Thomas Däubler, Lukas Rudolph
Cue-Taking, Satisficing, or Both? Quasi-experimental Evidence for Ballot Position Effects

Political Behavior, 2020: 42, Heft 2, S. 625–652
ISSN: 0190-9320 (print); 1573-6687 (online)

Ballot position effects have been documented across a variety of political and electoral systems. In general, knowledge of the underlying mechanisms is limited. There is also little research on such effects in preferential-list PR systems, in which parties typically present ranked lists and thus signaling is important. This study addresses both gaps. Theoretically, we formalize four models of voter decision-making: pure appeal-based utility maximization, implying no position effects; rank-taking, where voters take cues from ballot position per se; satisficing, where choice is a function of appeal, but voters consider the options in the order of their appearance; and a hybrid “satisficing-with-rank-taking” variant. From these, we derive differential observable implications. Empirically, we exploit a quasi-experiment, created by the mixed-member electoral system that is used in the state of Bavaria, Germany. Particular electoral rules induce variation in both the observed rank and the set of competitors, and allow for estimating effects at all ranks.
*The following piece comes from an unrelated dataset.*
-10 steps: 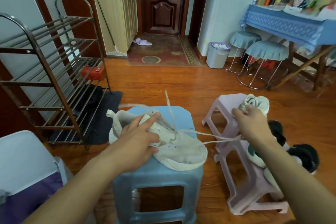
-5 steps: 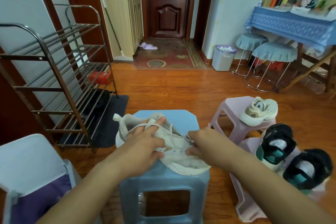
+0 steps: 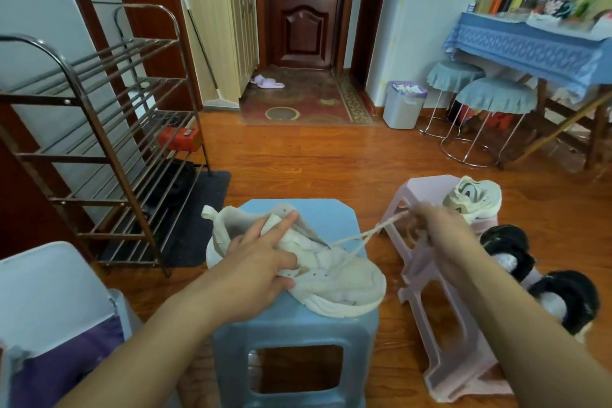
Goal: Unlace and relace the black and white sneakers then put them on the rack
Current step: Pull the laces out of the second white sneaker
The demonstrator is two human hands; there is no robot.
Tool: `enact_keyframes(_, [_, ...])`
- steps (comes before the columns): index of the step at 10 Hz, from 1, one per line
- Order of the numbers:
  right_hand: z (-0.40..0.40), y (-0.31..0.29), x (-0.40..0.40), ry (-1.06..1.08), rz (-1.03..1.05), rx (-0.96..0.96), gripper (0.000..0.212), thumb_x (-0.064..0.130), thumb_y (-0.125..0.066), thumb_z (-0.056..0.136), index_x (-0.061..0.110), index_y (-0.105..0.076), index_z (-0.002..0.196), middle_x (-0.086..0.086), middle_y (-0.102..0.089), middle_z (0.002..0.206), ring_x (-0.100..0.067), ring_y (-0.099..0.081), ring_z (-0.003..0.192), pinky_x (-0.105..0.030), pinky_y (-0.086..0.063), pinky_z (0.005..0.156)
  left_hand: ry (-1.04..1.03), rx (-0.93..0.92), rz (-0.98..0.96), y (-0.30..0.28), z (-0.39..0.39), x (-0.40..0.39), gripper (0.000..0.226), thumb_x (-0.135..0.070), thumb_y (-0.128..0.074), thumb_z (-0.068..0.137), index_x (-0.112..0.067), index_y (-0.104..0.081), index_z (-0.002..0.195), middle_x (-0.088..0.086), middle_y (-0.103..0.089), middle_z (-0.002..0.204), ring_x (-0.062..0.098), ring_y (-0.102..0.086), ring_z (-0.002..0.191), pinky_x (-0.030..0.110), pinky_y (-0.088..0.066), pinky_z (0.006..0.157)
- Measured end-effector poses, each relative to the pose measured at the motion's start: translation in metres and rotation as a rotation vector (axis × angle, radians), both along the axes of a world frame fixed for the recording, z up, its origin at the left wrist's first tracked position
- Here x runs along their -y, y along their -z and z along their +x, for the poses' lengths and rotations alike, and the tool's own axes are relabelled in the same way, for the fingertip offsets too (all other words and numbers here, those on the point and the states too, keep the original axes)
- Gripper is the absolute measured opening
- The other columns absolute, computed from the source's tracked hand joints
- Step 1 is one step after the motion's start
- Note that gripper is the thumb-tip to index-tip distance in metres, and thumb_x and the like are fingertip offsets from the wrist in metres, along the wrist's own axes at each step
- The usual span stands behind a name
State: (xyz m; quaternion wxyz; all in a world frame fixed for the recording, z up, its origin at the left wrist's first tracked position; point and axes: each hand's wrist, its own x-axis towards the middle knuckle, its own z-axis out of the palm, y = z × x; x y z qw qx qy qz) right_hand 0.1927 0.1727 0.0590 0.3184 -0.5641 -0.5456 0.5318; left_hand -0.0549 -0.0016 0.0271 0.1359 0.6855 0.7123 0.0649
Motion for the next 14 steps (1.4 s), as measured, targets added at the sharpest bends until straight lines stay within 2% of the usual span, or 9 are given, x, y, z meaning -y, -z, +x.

We find clear evidence for substantial position effects, which are strongest near the top, but discernible even for the 15th list position. In addition, a candidate’s vote increases when the average appeal of higher-placed (but not that of lower-placed) competitors is lower. Overall, the evidence is most compatible with the hybrid satisficing-with-rank-taking model. Ballot position thus affects both judgment and choice of candidates.